Tag Archives: meme

Celebrating the Deformed

This deformed cat is not funny“Grumpy Cat” — whose actual name is “Tard“, theoretically short for “Tartar Sauce” — is just one of many “oh look at the cute animal” memes that have gone past my radar over the past few years.  I’ve seen Sam, once voted the World’s Ugliest Dog; Thumbelina, billed as the world’s smallest horse; and an infinite number of critters on sites like Cute Overload.

I have a difficult time enjoying such photos.  The animals in them are not natural.  Their appearance is generally the result of man messing with animal genes; of overzealous (over)selection for extremely specialized traits; and of practices such as “line-breeding” (a polite term for inbreeding).  Animals don’t look like that naturally (the rare ones which do generally do not pass on their genes).  Those mutations — usually extremes of the brachycephalic mutation wherein the bones of the face stop growing before the rest of the head — give the animals “human” expressions — and incidentally produce malocclusion of the teeth, tear duct abnormalities, facial deformities, and a variety of other ailments.  (Another “popular” mutation for internet-photo-sharing is dwarfism, producing animals with short, twisted limbs, overlarge heads, and, again, a variety of other problems.)

These are not happy animals.  I cannot laugh at them, not even if they are humorously posed and captioned.  They look the way they do because some humans got together and thought, Wouldn’t it be great if dogs/cats looked more like human babies? and bred siblings to each other until the offspring looked sufficiently funny.  The fact that the animal can’t breathe, can’t see, and can’t eat is meaningless — look how cute it is!  It almost looks human!

I am not arguing that we should not breed, for example, Persian cats, because breed-standard Persian cats do not necessarily look like “Tard”.  (It should be noted, however, that there are good arguments against extreme type-breeding in purebred animals.)  I am arguing that, when man’s interference with nature produces its inevitable sports, we not give the poor things contracts to do television commercials and buy T-shirts celebrating them (and, indirectly, the process which produced them).  I don’t support irresponsible animal breeding — why should I support its byproducts?

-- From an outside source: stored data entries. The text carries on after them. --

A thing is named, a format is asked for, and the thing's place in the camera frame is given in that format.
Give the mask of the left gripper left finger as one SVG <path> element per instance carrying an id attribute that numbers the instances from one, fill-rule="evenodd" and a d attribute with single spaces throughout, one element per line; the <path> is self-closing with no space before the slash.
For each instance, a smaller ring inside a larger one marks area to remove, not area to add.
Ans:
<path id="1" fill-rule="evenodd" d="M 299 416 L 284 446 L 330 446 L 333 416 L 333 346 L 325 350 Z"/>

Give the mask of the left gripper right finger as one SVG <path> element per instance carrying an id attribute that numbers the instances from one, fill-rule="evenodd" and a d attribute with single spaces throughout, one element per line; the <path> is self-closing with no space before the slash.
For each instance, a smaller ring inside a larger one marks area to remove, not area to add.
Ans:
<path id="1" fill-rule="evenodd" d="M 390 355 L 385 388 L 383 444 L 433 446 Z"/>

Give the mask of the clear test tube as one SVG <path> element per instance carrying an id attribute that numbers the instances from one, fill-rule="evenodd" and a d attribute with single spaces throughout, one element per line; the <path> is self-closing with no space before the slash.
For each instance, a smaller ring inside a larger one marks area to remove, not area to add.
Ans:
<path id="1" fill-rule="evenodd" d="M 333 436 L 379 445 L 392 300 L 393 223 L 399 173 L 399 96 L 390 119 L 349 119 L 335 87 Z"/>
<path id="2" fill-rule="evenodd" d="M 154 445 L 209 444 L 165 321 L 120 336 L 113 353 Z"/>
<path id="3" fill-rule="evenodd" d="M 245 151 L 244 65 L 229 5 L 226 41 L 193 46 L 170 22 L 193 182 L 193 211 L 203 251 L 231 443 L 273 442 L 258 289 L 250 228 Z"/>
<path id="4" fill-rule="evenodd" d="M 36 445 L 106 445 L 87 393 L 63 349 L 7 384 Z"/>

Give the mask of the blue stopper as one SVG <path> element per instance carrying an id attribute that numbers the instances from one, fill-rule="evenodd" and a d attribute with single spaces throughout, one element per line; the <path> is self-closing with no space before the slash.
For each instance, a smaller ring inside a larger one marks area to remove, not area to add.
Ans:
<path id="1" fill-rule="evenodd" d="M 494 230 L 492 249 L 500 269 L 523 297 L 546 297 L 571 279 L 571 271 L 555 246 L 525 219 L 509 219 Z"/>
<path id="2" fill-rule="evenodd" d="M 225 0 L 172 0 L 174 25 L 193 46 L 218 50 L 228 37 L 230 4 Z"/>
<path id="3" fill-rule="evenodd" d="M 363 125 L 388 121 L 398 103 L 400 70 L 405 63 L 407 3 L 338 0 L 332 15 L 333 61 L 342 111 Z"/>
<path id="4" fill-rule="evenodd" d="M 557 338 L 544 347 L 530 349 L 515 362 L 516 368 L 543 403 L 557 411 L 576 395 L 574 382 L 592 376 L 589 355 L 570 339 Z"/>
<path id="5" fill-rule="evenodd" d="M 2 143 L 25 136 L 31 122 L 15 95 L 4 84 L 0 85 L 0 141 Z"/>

Pig or Puppy, the System Still Sucks

I was raised by wolves, or at least by a pack of consummate carnivores.  I find that not a lot of my friends want to talk to me about animal welfare because they think that, by objecting to how we treat our meat and research animals, I’ve become a brainwashed, tree-hugging hippie who’s trying to convert them to veganism.  They like eating their meat, and they get grumpy when they think someone is trying to take it away.

All right.  We all love bacon.  Pigs provide bacon.  You gotta kill pigs to get bacon.  Fine.

Now imagine that there are two ways to get bacon out of a pig (or a puppy).

The first way is an old, slow, traditional way: you raise the pig in a nice big space, let it exercise the muscles you’re going to eat, feed and water it properly, give it love, health care, and shelter, and kill it as humanely as possible.  You clean the carcass carefully, use as much of it as you can, and only keep and slaughter as many pigs as you can kindly handle.  Because you have a lot of time to work with individual animals and to make sure your facilities are clean, this produces clean, fresh bacon — and a lot more of it, off fatter, healthier pigs (or puppies).

The second way is the new, fast, modern way: you raise hundreds of thousands of pigs in small metal boxes in the dark.  You grow them so big, so fast, their legs break.  You fill them to the eyes with antibiotics so they don’t get sick.  You can’t process all the pigs yourself, so you hire (and abuse) minimum-wage workers to do the slaughtering in a partially automated process.  Processing 3,000 pigs an hour (one every two seconds), not all the pigs die before being dismembered.  Something like 20-30% are “legged”, gutted, and dissected alive.  Everything moves so fast there’s no time to clean properly, and carcasses (and everything else) are covered in feces, blood, and other materials.  There’s no time to inspect carcasses properly, either, and diseased animals are packaged up for sale.  When disease is inevitably discovered in your product, instead of slowing down the line, you wash the meat down in chlorine before you package it.

Either way, you end up eating bacon.  But the first way, you’re getting good meat, and the second way, you’re getting meat full of chemical washes, pus, E. coli, and sawdust.

Just for this moment, we’re gonna skip all the animal welfare issues, the worker welfare issues, the adorable little kids dying of E. coli poisoning, and the really cute part where the plants are run and “overseen” by the rich, fat-cat assholes in Washington that you hate, who are even now passing laws to make it easier for them to churn out tainted, sawdust-flavored crap and sell it everywhere.  Boiled down to the basic facts: the current system of food production, which supplies most grocery stores and restaurants, turns out horrible, diseased, scary meat which is doused in chemicals and potentially dangerous for you.

Your status as a carnivore is not in question.  The question is, which pig (or puppy) would you rather eat?